Em entrevista recente à Folha de São Paulo, de 02 de maio de 2018, Chomsky suaviza essa crítica e acredita ter sido injusta a prisão do ex-presidente Lula e de tratar-se de uma vingança das classes dominantes inconformadas com as reformas do governo petista que favoreceram a massa da população mais pobre do país. Além disso, o objetivo mais imediato dessa prisão, para ele, “seria impedir Lula de se candidatar em uma eleição que ele certamente venceria”. Pode ser, embora não haja nenhuma garantia disso.
Chomsky não nega sua entrevista anterior em que menciona o som “agradável” da caixa registradora, considerando que “infelizmente isso está cada vez mais claro”, mas, para condenar a prisão de Lula e sugerir que este merecia outro destino, apoia-se nas políticas econômicas de seu governo que beneficiaram muita gente. Ou seja, na sua visão Lula está sendo punido não pelo fato de não ter resistido ao encanto do som da caixa registradora, o que seria perdoável no seu entendimento, mas por ter incomodado as elites dominantes com suas políticas reformistas. Para ele, “é correto lutar contra a praga da corrupção [...], mas isso precisa ser feito com honestidade e integridade”.
Seu argumento não convence. Se Chomsky concorda que houve corrupção generalizada durante o governo do PT, seria o caso de fazer vistas grossas para os desvios cometidos pelo partido e por seus líderes apenas por terem implementado algumas políticas de conteúdo mais progressista? Isso significaria abrir mão de qualquer compromisso com a ética e a moral, princípios caros ao sistema democrático, desde que o governante, por meio de ações concretas, manifeste alguma preocupação com a população mais carente, o que não condiz com sua posição de filósofo. Também não convence sua opinião sobre a prioridade conferida a essas políticas que suscitaram o inconformismo das elites.
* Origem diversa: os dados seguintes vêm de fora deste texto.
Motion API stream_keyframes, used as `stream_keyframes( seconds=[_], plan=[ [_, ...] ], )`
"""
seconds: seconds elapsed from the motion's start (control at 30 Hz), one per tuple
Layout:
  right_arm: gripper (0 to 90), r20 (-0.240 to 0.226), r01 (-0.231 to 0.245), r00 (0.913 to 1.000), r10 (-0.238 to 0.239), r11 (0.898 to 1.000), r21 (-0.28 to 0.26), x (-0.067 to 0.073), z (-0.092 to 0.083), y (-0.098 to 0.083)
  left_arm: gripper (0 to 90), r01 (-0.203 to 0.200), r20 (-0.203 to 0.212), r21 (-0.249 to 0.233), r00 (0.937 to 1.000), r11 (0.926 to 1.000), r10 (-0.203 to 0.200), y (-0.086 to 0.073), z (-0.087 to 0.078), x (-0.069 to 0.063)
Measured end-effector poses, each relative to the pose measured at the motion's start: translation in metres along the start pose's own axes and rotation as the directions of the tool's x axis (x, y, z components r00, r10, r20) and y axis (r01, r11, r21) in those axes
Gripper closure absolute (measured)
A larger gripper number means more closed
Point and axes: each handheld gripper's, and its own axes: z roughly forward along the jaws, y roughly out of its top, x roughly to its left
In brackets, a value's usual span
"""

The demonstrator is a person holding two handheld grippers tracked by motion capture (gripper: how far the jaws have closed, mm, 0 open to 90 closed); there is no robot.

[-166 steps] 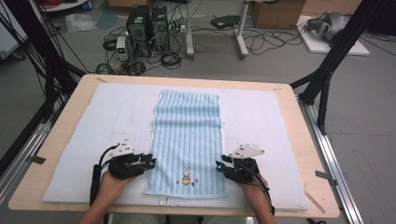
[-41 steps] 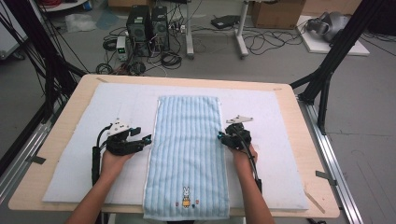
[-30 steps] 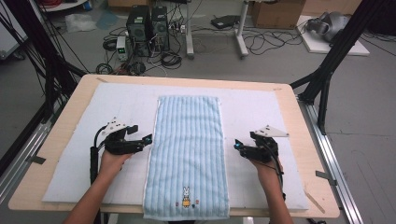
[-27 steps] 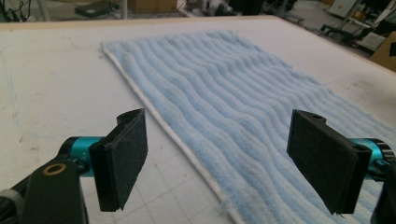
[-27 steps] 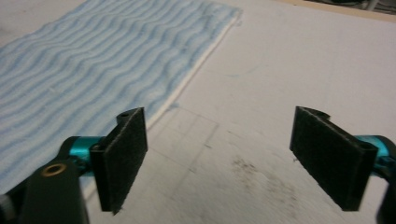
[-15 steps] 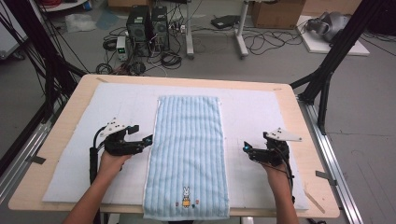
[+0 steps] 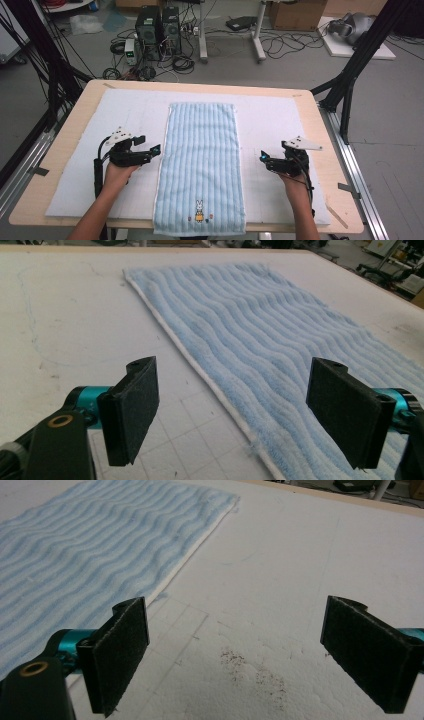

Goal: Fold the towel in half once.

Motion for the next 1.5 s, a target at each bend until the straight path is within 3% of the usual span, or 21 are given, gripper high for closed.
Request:
stream_keyframes(
  seconds=[0.2, 0.4, 0.47, 0.67, 0.73, 0.83, 0.93, 1.03, 1.13, 1.23, 1.27, 1.33, 1.43, 1.5],
  plan=[
    [11.1, -0.014, -0.002, 0.9999, 0.002, 1.0, 0.013, 0.002, 0.002, -0.001, 23.9, 0.038, -0.016, 0.011, 0.9992, 0.9992, -0.038, 0.005, 0.007, 0.004],
    [11.1, -0.026, -0.003, 0.9997, 0.004, 1.0, 0.011, 0.003, 0.0, -0.001, 26.3, 0.003, 0.022, 0.009, 0.9997, 1.0, -0.003, 0.027, 0.021, 0.002],
    [11.2, -0.03, -0.004, 0.9995, 0.004, 1.0, 0.011, 0.004, 0.001, -0.001, 25.2, 0.0, 0.008, 0.016, 1.0, 0.9999, 0.0, 0.037, 0.028, 0.001],
    [11.2, -0.044, -0.015, 0.9989, 0.015, 1.0, 0.012, 0.004, 0.002, -0.001, 26.5, 0.012, -0.071, 0.1, 0.9974, 0.9949, -0.005, 0.053, 0.056, 0.004],
    [11.2, -0.047, -0.022, 0.9986, 0.022, 1.0, 0.01, 0.005, 0.002, -0.001, 26.7, 0.02, -0.089, 0.109, 0.996, 0.9939, -0.01, 0.053, 0.063, 0.005],
    [11.2, -0.048, -0.021, 0.9986, 0.021, 1.0, 0.005, 0.005, 0.003, -0.001, 31.2, 0.079, -0.095, 0.143, 0.9933, 0.9865, -0.066, 0.048, 0.075, 0.009],
    [11.2, -0.057, -0.026, 0.9981, 0.026, 1.0, 0.003, 0.005, 0.003, 0.0, 35.0, 0.085, -0.126, 0.172, 0.99, 0.9814, -0.063, 0.042, 0.084, 0.01],
    [11.2, -0.056, -0.021, 0.9982, 0.021, 1.0, 0.003, 0.006, 0.004, 0.0, 36.8, 0.07, -0.14, 0.184, 0.9892, 0.9804, -0.045, 0.04, 0.089, 0.008],
    [11.2, -0.06, -0.03, 0.9978, 0.03, 1.0, 0.009, 0.007, 0.004, 0.0, 41.3, 0.029, -0.145, 0.212, 0.9895, 0.9769, 0.002, 0.037, 0.093, 0.005],
    [11.2, -0.061, -0.032, 0.9976, 0.033, 0.999, 0.016, 0.007, 0.005, 0.0, 47.7, -0.024, -0.129, 0.252, 0.9899, 0.9674, 0.058, 0.033, 0.096, 0.002],
    [11.2, -0.062, -0.035, 0.9974, 0.036, 0.999, 0.018, 0.007, 0.006, 0.0, 51.2, -0.048, -0.116, 0.273, 0.9898, 0.9609, 0.083, 0.032, 0.098, 0.001],
    [11.2, -0.062, -0.04, 0.9972, 0.041, 0.999, 0.017, 0.007, 0.006, -0.001, 54.4, -0.104, -0.121, 0.287, 0.9821, 0.9523, 0.144, 0.031, 0.099, -0.003],
    [11.2, -0.064, -0.037, 0.9972, 0.038, 0.999, 0.018, 0.007, 0.007, -0.001, 65.5, -0.119, -0.12, 0.289, 0.98, 0.9498, 0.159, 0.031, 0.098, -0.003],
    [11.2, -0.066, -0.034, 0.9972, 0.036, 0.999, 0.02, 0.008, 0.007, -0.001, 74.4, -0.101, -0.099, 0.29, 0.9859, 0.9517, 0.135, 0.031, 0.097, -0.001]
  ],
)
Isso porque, se é verdade que durante o seu governo, os programas sociais foram ampliados, favorecendo as camadas mais pobres da população, viabilizados pelo crescimento econômico e o aumento da arrecadação, que permitiram a destinação de maiores nacos do orçamento para a base da pirâmide social, também não é menos verdadeiro que foi, também neste período, que os ricos se tornaram ainda mais ricos com as políticas implementadas de favorecimento do capital e da riqueza financeira.
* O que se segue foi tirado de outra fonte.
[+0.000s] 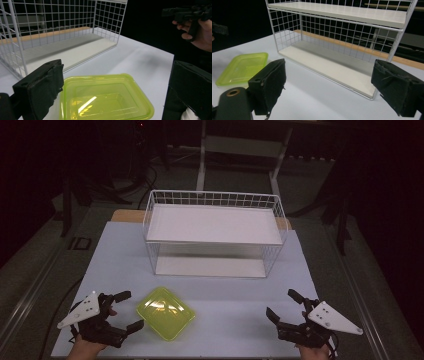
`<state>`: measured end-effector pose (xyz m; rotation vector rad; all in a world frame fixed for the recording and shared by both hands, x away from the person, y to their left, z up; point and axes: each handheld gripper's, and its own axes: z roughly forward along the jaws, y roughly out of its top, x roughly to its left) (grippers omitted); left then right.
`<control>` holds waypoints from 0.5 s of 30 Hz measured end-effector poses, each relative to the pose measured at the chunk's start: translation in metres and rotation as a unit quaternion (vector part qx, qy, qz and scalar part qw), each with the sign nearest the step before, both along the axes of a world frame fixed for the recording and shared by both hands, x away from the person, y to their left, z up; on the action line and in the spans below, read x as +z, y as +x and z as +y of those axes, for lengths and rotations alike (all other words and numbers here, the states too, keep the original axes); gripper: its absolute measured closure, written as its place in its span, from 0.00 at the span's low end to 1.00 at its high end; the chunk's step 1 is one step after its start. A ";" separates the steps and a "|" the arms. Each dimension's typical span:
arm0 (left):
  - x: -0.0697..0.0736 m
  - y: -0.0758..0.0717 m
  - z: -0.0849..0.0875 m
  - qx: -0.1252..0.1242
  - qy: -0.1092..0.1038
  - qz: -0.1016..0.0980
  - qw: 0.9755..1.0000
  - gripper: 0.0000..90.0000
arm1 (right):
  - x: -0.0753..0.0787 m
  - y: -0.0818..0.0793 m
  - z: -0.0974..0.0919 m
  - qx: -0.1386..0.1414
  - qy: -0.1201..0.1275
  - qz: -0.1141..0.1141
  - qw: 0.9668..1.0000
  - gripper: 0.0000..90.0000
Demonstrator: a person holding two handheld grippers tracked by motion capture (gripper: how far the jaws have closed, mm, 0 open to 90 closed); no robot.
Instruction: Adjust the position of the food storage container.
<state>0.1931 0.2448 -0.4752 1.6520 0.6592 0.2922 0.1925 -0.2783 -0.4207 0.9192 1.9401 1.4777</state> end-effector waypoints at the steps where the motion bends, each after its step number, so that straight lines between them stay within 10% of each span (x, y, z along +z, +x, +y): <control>1: 0.000 0.000 0.000 0.000 -0.004 0.004 1.000 0.00 | 0.000 0.000 0.000 0.001 0.003 0.001 1.000 0.14; 9: -0.001 -0.005 -0.011 -0.021 0.008 0.016 1.000 0.00 | -0.001 0.002 0.001 -0.003 0.010 0.010 1.000 0.14; 15: -0.012 -0.009 -0.025 -0.045 0.033 0.066 0.996 0.13 | -0.002 0.004 0.005 0.003 0.012 0.019 1.000 0.14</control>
Estudos mais recentes sobre a questão da desigualdade no Brasil confirmam que enquanto a base e o topo da pirâmide social viram aumentar sua participação na renda nacional, a classe média, sempre ignorada nessas análises, viu a sua diminuir. Ou seja, as elites dominantes não perderam com a política de Lula e até saíram ganhando, tornando-se mais ricas; apenas os pobres tornaram-se menos pobres, mas a classe média foi quem pagou essa conta. Por que, e essa é uma questão que Chomsky não responde, as elites se insurgiriam contra quem também as beneficiou?
A questão é bem mais complexa e não encontra respostas na entrevista de Chomsky, embora este reconheça que “a esquerda deveria fazer uma autocrítica (o que ainda não foi feito), examinar o que deu errado e pensar em todas as oportunidades que foram perdidas porque sucumbiu à corrupção e planejamentos falhos”. A par a questão da corrupção por ele considerada uma coisa séria, sugere, na entrevista, que o principal erro dos governos de esquerda tem sido o de não saber aproveitar a oportunidade que tiveram para corrigir os problemas de suas economias, tornando-as viáveis, sustentáveis e consistentes as políticas redistributivas.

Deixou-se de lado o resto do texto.